If the amount was not payable did the bank guarantee have to be returned?

  1. Majella and the body corporate contend that even if the final certificate did not require the amount certified to be paid, even on a provisional basis, the bank guarantee did not have to be returned pursuant to cl 5.4. In that regard they submit that:
  1. Clause 1 of the contract provides that “final certificate” has the meaning in subclause 37.4;
  1. If the final certificate was qualified by cl 37.4(d) such that it did not have the effect of evidencing the moneys finally due and payable as provided for by the second paragraph of cl 37.4 or causing the money to be paid as provided for by the third paragraph or being conclusive evidence of accord and satisfaction as provided for in the fourth paragraph of cl 37.4, the certificate was not a “final certificate” within the meaning of cl 37.4;
  1. Tomkins’ construction would lead to inconsistencies in the operation of the contract so that the certificate has none of the effects of a final certificate as provided for by cl 37.4 but nevertheless triggers the time running for the purposes of other clauses of the contract. That is an uncommercial construction because in the very situation in which a principal would wish to have recourse to the guarantee, they can be deprived of the security by a contractor issuing a notice of dispute. 
  1. Tomkins however contends that the words of the clause are clear and the court must give effect to them even if they have no discernible commercial purpose.[65]  Tomkins contends that the trigger for the return of the bank guarantee under cl 5.4 was the issue of the final certificate, and not that the effect of the final certificate is that the money is properly due and payable.  To adopt any other interpretation, according to Tomkins would requiring reading words into the clause that are not otherwise there.  In support of its argument, Tomkins relies upon the fact that upon issuing a notice of dispute, there is no provision for the issuing of a further final certificate.  Clause 42 provides for the matter to be resolved by expert determination.[66]
  1. Tomkins contends that to adopt the construction of Majella and the body corporate would mean that the bank guarantee could never be returned save for the possibility that the expert may make the decision that the superintendent’s final certificate was correct and is to be given effect.[67]
  1. I consider Tomkins’ construction is correct.

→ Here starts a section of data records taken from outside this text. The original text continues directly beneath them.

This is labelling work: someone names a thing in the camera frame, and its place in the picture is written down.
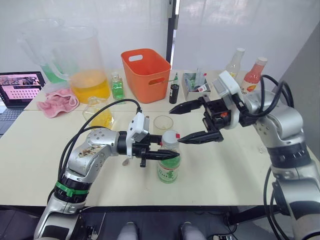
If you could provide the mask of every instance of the plastic bottle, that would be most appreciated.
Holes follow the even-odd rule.
[[[240,62],[244,54],[245,54],[244,48],[240,48],[240,47],[237,48],[231,62],[225,67],[225,70],[227,70],[234,79],[238,75],[238,72],[241,66]]]
[[[260,81],[261,72],[264,69],[268,59],[260,56],[255,61],[252,69],[244,76],[243,82],[241,84],[242,94],[247,94],[255,90],[257,84]]]
[[[178,142],[179,138],[180,135],[176,131],[166,131],[162,136],[162,147],[160,149],[171,150],[180,153]],[[174,158],[158,161],[157,174],[159,179],[166,184],[173,183],[178,177],[180,162],[181,155]]]
[[[115,101],[121,100],[125,98],[124,91],[124,83],[122,78],[119,78],[119,74],[117,72],[113,72],[112,74],[112,82],[111,82],[111,92]]]
[[[176,73],[170,87],[169,103],[171,104],[177,103],[178,92],[179,92],[179,80],[178,80],[178,73]]]

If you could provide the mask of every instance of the white wall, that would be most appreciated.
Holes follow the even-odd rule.
[[[319,20],[319,0],[181,0],[172,67],[223,70],[241,47],[243,70],[267,57],[279,80]]]
[[[306,143],[320,160],[320,23],[281,80],[292,90],[294,107],[303,118]]]
[[[17,45],[15,28],[39,18],[98,29],[106,69],[122,68],[120,54],[151,48],[166,57],[166,0],[0,0],[0,72],[40,71]]]

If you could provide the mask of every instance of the cup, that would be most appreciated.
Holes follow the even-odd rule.
[[[169,116],[160,115],[153,120],[153,133],[163,135],[166,131],[172,129],[174,121]]]

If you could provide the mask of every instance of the white bottle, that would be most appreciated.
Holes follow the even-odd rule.
[[[227,70],[234,79],[240,70],[240,62],[244,54],[244,48],[237,48],[231,62],[225,67],[225,70]]]

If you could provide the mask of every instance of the small box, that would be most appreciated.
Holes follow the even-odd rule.
[[[191,100],[196,100],[199,97],[202,97],[203,95],[210,96],[211,94],[211,89],[209,85],[207,84],[206,87],[208,88],[208,91],[203,91],[203,92],[198,92],[198,91],[189,91],[189,88],[187,86],[187,79],[192,79],[196,77],[195,73],[184,73],[182,80],[181,80],[181,85],[184,93],[184,98],[186,101],[191,101]]]

In the event that the decision differed from the final certificate, a decision would be handed down in accordance with cl 42.3. There is no provision for the issuing of a further final certificate or amending the final certificate to give effect to the decision made under cl 42.3.
  1. The release of the bank guarantee 14 days after the final certificate has been issued, in circumstances where a notice of dispute has been issued pursuant to cl 42, means that Majella[68] is exposed in the event Tomkins defaults in paying any amount determined by an expert or in subsequent proceedings.
  1. This is however consistent with the fact that cl 5.2 of the contract refers to recourse by a party who remains unpaid after the time for payment where at least 5 days have elapsed since the party notified the other party of the intention to have recourse. If the amount certified by the final certificate pursuant to cl 37.4 is not due and payable there is no amount which remains unpaid which would trigger the operation of cl 5.2. However if there is no dispute as to the final certificate and Tomkins did not pay within 5 business days, Majella would have time to give notice of its intention to have recourse to the bank guarantee before the expiry of the 14 days after the final certificate.
  1. In this regard, the terms of cl 5.2 provide security for default for non-payment but it is not by its terms a risk allocation device in relation to who should be out of pocket pending resolution of a dispute as was found to be the case in Saipem Australia Pty Ltd or in relation to the performance bonds that were considered in Sugar Australia Pty Ltd v Lend Lease Services Pty Ltd,[69] where the contractual provisions were quite different.
  1. In my view on its construction the contract does not provide that the contractor must bear the risk of non-payment by the principal while disputing the final certificate. In the context of the final determination as to amounts owing under the contract neither party gets the benefit of payment where a final certificate is disputed pending resolution.
  1. I accept the construction contended for by Tomkins and consider that the bank guarantee should have been returned on 15 June 2017, on the basis that no amount remained unpaid pursuant to which Majella (or the body corporate) could have recourse to the security. Accordingly Majella was obliged to deliver the Bank guarantee to Tomkins pursuant to cl 5.4 on 15 June 2017.
  1. I will hear the parties as to the appropriate orders that should be made in respect of the money paid into court in the amount of the bank guarantee.
  1. Following further submissions being made by the parties on 15 September 2017 when I provided my reasons, I made the following orders which I indicated to the parties would be incorporated into these reasons. Those orders are that:

1.After 5pm on Tuesday 19 September 2017, the applicant be paid the sum of $607,647.50 together with any interest to which the applicant may be properly entitled, the sum of $607, 647.50 having been paid into the Supreme Court on 14 June 2017 pursuant to an order of that date.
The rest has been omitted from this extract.